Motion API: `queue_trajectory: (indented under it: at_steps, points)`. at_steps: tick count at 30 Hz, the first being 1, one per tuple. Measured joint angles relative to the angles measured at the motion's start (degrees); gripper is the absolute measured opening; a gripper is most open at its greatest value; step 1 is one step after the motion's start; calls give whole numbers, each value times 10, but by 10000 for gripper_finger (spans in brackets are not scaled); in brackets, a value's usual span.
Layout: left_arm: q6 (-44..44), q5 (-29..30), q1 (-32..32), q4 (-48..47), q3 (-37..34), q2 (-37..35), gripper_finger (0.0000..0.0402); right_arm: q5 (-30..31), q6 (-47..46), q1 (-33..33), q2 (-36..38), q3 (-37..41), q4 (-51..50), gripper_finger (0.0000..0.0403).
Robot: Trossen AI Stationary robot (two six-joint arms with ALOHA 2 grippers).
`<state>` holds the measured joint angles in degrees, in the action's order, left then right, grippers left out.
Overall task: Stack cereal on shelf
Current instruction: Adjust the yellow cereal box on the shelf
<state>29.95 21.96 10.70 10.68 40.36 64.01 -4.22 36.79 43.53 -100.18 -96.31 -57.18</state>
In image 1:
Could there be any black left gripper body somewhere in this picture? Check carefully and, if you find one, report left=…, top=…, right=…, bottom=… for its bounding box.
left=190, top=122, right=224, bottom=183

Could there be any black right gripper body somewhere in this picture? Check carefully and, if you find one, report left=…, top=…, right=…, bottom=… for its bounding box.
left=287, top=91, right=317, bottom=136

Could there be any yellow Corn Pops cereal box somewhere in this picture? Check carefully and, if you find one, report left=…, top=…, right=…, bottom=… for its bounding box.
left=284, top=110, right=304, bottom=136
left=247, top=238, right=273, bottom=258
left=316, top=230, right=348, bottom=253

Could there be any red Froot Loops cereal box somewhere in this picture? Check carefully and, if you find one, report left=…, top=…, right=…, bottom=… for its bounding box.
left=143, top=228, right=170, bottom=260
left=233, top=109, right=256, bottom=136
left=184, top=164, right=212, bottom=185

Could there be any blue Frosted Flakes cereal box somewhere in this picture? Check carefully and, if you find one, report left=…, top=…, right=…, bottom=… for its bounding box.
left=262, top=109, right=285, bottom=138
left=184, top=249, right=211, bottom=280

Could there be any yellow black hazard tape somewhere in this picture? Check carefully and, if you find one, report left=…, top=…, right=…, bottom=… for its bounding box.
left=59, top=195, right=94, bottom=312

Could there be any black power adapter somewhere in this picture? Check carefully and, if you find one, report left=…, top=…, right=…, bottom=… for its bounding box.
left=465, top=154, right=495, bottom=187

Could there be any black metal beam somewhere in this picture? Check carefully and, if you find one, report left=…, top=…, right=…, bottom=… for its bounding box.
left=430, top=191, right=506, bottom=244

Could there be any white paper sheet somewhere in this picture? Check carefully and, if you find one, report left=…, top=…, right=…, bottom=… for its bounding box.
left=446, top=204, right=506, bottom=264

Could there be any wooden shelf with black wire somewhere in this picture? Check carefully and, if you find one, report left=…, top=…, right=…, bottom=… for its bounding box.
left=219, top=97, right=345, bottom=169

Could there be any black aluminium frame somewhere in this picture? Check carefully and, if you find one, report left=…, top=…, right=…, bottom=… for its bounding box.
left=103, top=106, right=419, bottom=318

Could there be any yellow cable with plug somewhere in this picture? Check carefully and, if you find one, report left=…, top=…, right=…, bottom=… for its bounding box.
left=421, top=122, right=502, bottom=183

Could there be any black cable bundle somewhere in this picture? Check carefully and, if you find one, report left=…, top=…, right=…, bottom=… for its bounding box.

*ACTION ITEM:* Please give the full set of data again exactly.

*REPLY TO THE EXERCISE:*
Motion API: `queue_trajectory: (indented under it: at_steps, points)`. at_steps: tick count at 30 Hz, the first being 1, one per tuple. Measured joint angles relative to the angles measured at the motion's start (degrees); gripper is the absolute measured opening; a gripper is most open at its greatest value; step 1 is one step after the motion's start; calls give whole numbers, each value times 10, but by 10000 for gripper_finger (spans in brackets are not scaled); in brackets, a value's usual span.
Layout: left_arm: q6 (-44..44), q5 (-29..30), q1 (-32..32), q4 (-48..47), q3 (-37..34), q2 (-37..35), gripper_finger (0.0000..0.0402); right_arm: q5 (-30..31), q6 (-47..46), q1 (-33..33), q2 (-36..38), q3 (-37..41), q4 (-51..50), gripper_finger (0.0000..0.0403).
Robot: Trossen AI Stationary robot (two six-joint arms with ALOHA 2 grippers).
`<state>` holds the measured joint angles in degrees, in the action's order, left then right, grippers left out.
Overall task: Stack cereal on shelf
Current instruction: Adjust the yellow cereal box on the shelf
<state>29.95 21.96 10.70 10.68 40.36 64.01 -4.22 36.79 43.53 -100.18 -96.31 -57.18</state>
In image 1:
Could there be any black left gripper body somewhere in this picture? Check carefully and, if you find one, report left=…, top=…, right=…, bottom=… for its bounding box.
left=190, top=122, right=224, bottom=183

Could there be any black right gripper body somewhere in this picture? Check carefully and, if you find one, report left=…, top=…, right=…, bottom=… for its bounding box.
left=287, top=91, right=317, bottom=136

Could there be any yellow Corn Pops cereal box somewhere in this picture? Check carefully and, if you find one, report left=…, top=…, right=…, bottom=… for its bounding box.
left=284, top=110, right=304, bottom=136
left=247, top=238, right=273, bottom=258
left=316, top=230, right=348, bottom=253

Could there be any red Froot Loops cereal box somewhere in this picture? Check carefully and, if you find one, report left=…, top=…, right=…, bottom=… for its bounding box.
left=143, top=228, right=170, bottom=260
left=233, top=109, right=256, bottom=136
left=184, top=164, right=212, bottom=185

Could there be any blue Frosted Flakes cereal box somewhere in this picture? Check carefully and, if you find one, report left=…, top=…, right=…, bottom=… for its bounding box.
left=262, top=109, right=285, bottom=138
left=184, top=249, right=211, bottom=280

Could there be any yellow black hazard tape somewhere in this picture? Check carefully and, if you find one, report left=…, top=…, right=…, bottom=… for its bounding box.
left=59, top=195, right=94, bottom=312

Could there be any black power adapter somewhere in this picture? Check carefully and, if you find one, report left=…, top=…, right=…, bottom=… for its bounding box.
left=465, top=154, right=495, bottom=187

Could there be any black metal beam somewhere in this picture? Check carefully and, if you find one, report left=…, top=…, right=…, bottom=… for its bounding box.
left=430, top=191, right=506, bottom=244

Could there be any white paper sheet somewhere in this picture? Check carefully and, if you find one, report left=…, top=…, right=…, bottom=… for its bounding box.
left=446, top=204, right=506, bottom=264

Could there be any wooden shelf with black wire somewhere in this picture? Check carefully and, if you find one, report left=…, top=…, right=…, bottom=… for its bounding box.
left=219, top=97, right=345, bottom=169

Could there be any black aluminium frame somewhere in this picture? Check carefully and, if you find one, report left=…, top=…, right=…, bottom=… for its bounding box.
left=103, top=106, right=419, bottom=318

Could there be any yellow cable with plug somewhere in this picture? Check carefully and, if you find one, report left=…, top=…, right=…, bottom=… for its bounding box.
left=421, top=122, right=502, bottom=183

Could there be any black cable bundle somewhere in this picture? Check carefully and, if you find one, report left=…, top=…, right=…, bottom=… for its bounding box.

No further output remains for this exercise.